Barcelona
El ministro de Trabajo, Celestino Corbacho, auguró ayer que las cuestiones básicas de la reforma laboral propuesta por el Gobierno podrán estar pactadas en «dos o tres meses» con la patronal y los sindicatos. Tras participar en una conferencia sobre la reforma del sistema de pensiones en la sede del PSC en Barcelona, Corbacho afirmó que en ese plazo debería estar «el grueso» de las reformas que el Ejecutivo ha identificado «prácticamente ya debatidas y espero que acordadas».

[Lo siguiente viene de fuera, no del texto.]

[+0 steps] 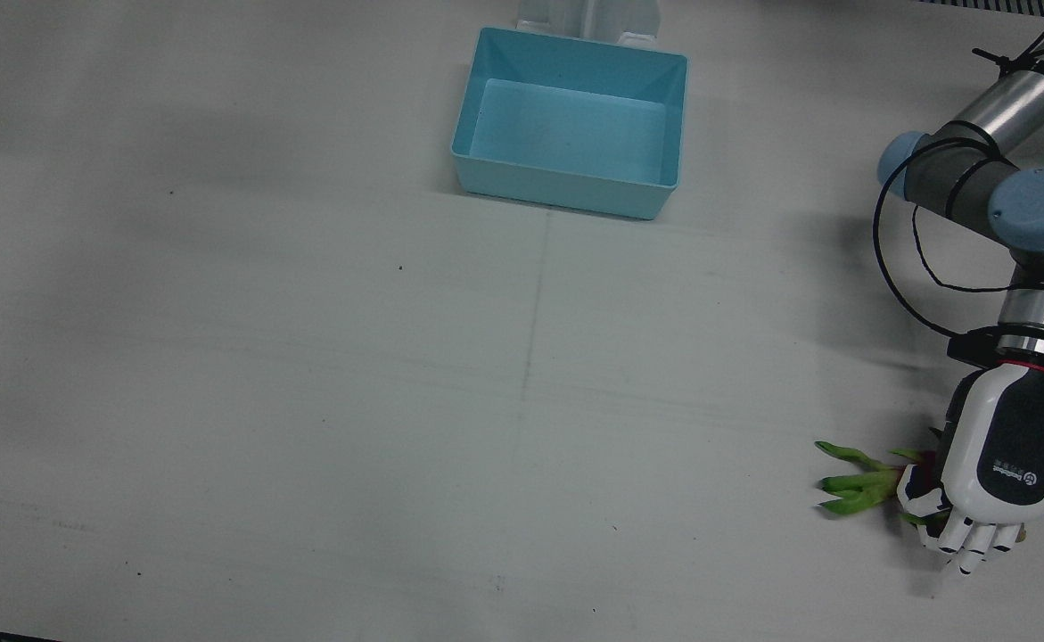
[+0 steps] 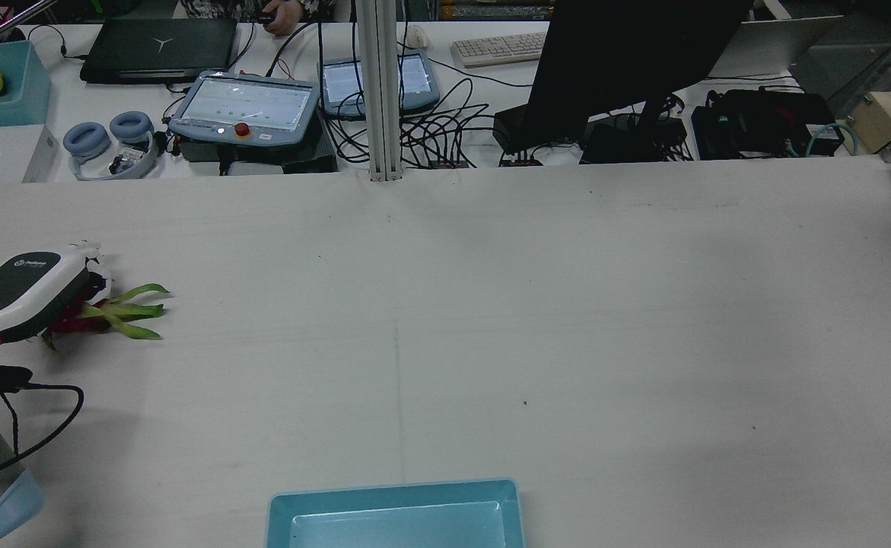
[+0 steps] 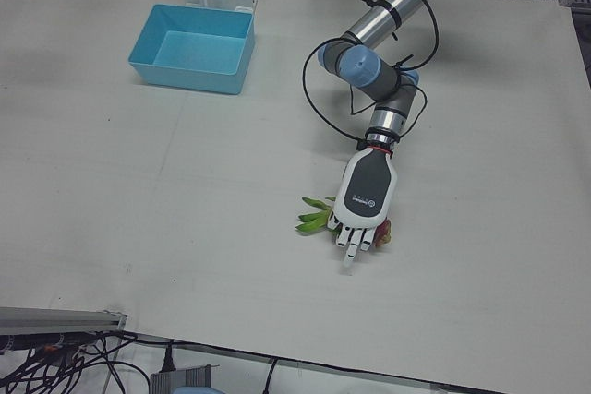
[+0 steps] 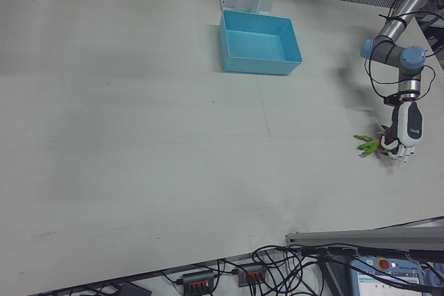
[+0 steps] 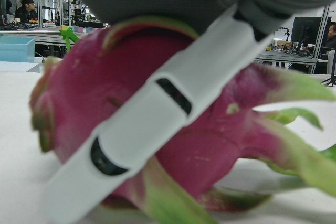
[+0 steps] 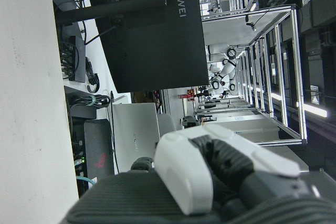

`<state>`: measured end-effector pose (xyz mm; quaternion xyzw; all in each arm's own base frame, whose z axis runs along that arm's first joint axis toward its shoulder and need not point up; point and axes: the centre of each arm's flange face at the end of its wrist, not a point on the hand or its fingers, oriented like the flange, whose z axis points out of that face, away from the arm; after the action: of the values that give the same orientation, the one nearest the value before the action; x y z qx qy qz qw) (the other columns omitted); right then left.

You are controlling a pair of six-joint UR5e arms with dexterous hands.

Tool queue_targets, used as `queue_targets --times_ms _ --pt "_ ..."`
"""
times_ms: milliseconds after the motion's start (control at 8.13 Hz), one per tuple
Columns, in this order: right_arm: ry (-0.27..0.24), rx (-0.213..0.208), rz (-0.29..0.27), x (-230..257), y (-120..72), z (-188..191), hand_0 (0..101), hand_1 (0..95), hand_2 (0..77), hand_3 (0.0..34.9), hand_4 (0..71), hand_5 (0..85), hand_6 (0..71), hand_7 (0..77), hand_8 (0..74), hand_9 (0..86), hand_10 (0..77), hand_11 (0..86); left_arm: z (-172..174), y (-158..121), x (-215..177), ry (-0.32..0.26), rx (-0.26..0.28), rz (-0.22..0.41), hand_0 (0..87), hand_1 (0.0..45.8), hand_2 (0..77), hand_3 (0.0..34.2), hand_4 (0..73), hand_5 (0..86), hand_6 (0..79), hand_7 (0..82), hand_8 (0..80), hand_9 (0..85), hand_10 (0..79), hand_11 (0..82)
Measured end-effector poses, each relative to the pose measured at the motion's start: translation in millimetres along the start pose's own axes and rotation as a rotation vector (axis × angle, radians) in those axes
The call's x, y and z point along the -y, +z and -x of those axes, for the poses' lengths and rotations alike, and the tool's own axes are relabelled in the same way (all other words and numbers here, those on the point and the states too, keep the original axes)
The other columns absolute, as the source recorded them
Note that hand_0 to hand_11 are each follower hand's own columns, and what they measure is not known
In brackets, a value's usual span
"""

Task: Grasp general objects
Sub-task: 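Close the left hand's fingers around the pink dragon fruit, then lift the dragon fruit and carry it toward the light-blue tray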

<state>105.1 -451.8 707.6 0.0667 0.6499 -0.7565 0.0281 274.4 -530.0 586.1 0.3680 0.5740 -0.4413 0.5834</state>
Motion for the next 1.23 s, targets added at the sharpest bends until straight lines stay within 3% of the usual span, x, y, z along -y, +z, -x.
queue_targets --times_ms 123,246,369,492,615,861,984,1230 --pt "0.000 0.000 0.000 0 0.0 0 0 94.9 77.4 0.0 0.0 0.0 0.0 0.0 0.0 0.5 0.0 0.5 0 0 0 -0.001 -0.002 0.000 80.1 0.0 36.0 0.6 48.5 68.2 19.1 67.6 10.4 17.5 9.3 49.6" --pt "0.000 0.000 0.000 0 0.0 0 0 94.9 77.4 0.0 0.0 0.0 0.0 0.0 0.0 0.5 0.0 0.5 -2 0 0 -0.003 -0.005 0.000 80.5 0.0 17.5 0.1 60.5 70.4 43.1 73.6 24.5 28.4 5.4 74.7" --pt "0.000 0.000 0.000 0 0.0 0 0 94.9 77.4 0.0 0.0 0.0 0.0 0.0 0.0 0.5 0.0 0.5 -4 0 1 -0.007 -0.009 0.000 81.2 0.0 14.7 0.0 63.8 69.8 49.6 73.6 35.5 37.6 10.4 75.3" --pt "0.000 0.000 0.000 0 0.0 0 0 94.9 77.4 0.0 0.0 0.0 0.0 0.0 0.0 0.5 0.0 0.5 -7 -1 1 -0.012 -0.012 0.001 82.8 0.0 11.4 0.0 64.9 68.7 49.6 73.6 35.5 37.6 10.4 75.3" --pt "0.000 0.000 0.000 0 0.0 0 0 94.9 77.4 0.0 0.0 0.0 0.0 0.0 0.0 0.5 0.0 0.5 -11 -3 2 -0.015 -0.012 0.001 83.0 0.0 7.1 0.0 66.5 70.4 70.4 79.1 50.2 48.0 9.3 79.1" --pt "0.000 0.000 0.000 0 0.0 0 0 94.9 77.4 0.0 0.0 0.0 0.0 0.0 0.0 0.5 0.0 0.5 -39 -14 5 -0.022 -0.022 0.003 83.9 0.0 4.9 0.0 66.5 69.8 70.9 78.0 53.5 48.0 12.0 75.3" --pt "0.000 0.000 0.000 0 0.0 0 0 94.9 77.4 0.0 0.0 0.0 0.0 0.0 0.0 0.5 0.0 0.5 -53 -20 5 -0.026 -0.029 0.010 82.3 0.0 3.8 0.0 67.1 69.8 76.9 76.4 56.2 48.0 19.6 70.4" --pt "0.000 0.000 0.000 0 0.0 0 0 94.9 77.4 0.0 0.0 0.0 0.0 0.0 0.0 0.5 0.0 0.5 -78 -29 -1 -0.035 -0.046 0.066 82.3 0.0 3.3 0.0 67.1 69.3 76.9 76.4 56.7 47.5 19.1 70.9"
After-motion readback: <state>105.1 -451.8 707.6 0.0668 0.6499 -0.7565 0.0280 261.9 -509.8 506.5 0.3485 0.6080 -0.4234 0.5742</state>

Durante su conferencia, Corbacho anunció que la próxima semana ya empezará el debate entre Gobierno y agentes sociales, y destacó que la prioridad será negociar: «Estaremos más pendientes de dedicar horas y horas a trabajar que de comunicar; comunicaremos los avances, no las reuniones previas». Asimismo, remachó: «Continuaremos debatiendo la reforma del sistema de pensiones y estoy convencido de que encontraremos un buen acuerdo (en pensiones y reforma laboral) para salir lo antes posible de la crisis. A la población no le gustan las peleas y discusiones, le gusta el trabajo en la misma dirección».
El ministro de Trabajo, Celestino Corbacho, asumió que el Gobierno «no ha explicado bien» su propuesta de retrasar la edad de jubilación de los 65 a los 67 años, en el sentido de hacer entender a la sociedad que es necesario abrir ya este debate para garantizar la sostenibilidad futura del sistema. Y garantizó que la propuesta no es «una ley», sino que se buscará un acuerdo «lo más amplio posible» en el Pacto de Toledo. «Bien bien no lo habremos explicado porque si no, no se habría montado el lío que se ha montado», admitió.